Opinião

Relevância jurídica no recurso especial e artigo 105, §2º, da Constituição

Autor

  • Bruno Augusto Sampaio Fuga

    é advogado professor doutor em Direito Processual Civil pela PUC-SP (2020) pós-doutorando pela USP membro titular efetivo da Academia de Letras de Londrina (PR) mestre em Direito pela UEL (linha de Processo Civil) pós-graduado em Processo Civil (2009) pós-graduado em Filosofia Jurídica e Política pela UEL (2011) coordenador da Comissão de Processo Constitucional da OAB Londrina membro do IBPD e IAP conselheiro da OAB Londrina e editor-chefe da Editora Thoth.
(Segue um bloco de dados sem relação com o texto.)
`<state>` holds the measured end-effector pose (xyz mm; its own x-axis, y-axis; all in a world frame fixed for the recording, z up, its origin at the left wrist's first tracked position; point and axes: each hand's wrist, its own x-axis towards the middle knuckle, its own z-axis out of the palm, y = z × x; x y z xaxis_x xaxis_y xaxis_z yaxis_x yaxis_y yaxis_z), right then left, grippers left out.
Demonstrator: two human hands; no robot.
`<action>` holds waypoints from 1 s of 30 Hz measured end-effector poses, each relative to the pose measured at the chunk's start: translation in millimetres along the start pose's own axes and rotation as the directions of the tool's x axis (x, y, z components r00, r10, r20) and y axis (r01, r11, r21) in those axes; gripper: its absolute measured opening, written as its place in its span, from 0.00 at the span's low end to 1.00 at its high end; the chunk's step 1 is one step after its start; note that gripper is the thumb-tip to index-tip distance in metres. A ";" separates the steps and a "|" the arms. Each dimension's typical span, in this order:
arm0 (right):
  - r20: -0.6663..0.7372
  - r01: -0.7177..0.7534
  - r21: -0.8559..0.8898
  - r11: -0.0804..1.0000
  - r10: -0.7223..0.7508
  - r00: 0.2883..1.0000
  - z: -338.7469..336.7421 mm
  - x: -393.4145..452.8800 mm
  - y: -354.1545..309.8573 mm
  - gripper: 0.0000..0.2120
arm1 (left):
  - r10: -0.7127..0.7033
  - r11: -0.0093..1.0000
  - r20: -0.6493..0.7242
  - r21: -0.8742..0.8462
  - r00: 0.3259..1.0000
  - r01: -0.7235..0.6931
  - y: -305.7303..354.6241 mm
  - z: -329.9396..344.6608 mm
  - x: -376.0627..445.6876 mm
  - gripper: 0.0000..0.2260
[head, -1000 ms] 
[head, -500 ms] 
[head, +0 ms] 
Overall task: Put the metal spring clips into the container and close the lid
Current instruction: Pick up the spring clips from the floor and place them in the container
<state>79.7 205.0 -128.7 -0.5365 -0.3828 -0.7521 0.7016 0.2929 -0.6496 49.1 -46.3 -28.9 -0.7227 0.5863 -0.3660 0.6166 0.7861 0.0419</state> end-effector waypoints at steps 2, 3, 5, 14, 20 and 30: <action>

20 de agosto de 2022, 6h39

Em 15 de julho de 2022 foi aprovada a emenda constitucional nº 125. O texto legal afirma que o Superior Tribunal de Justiça só julgará os recursos cujo tema tenha relevância jurídica. Foi acrescentada à Constituição os parágrafos segundo e terceiro ao artigo 105, é um momento de grande relevância histórica processual, mudando o paradigma recursal e a função do STJ, comparada a mudança que criou o filtro de repercussão geral para o recurso extraordinário.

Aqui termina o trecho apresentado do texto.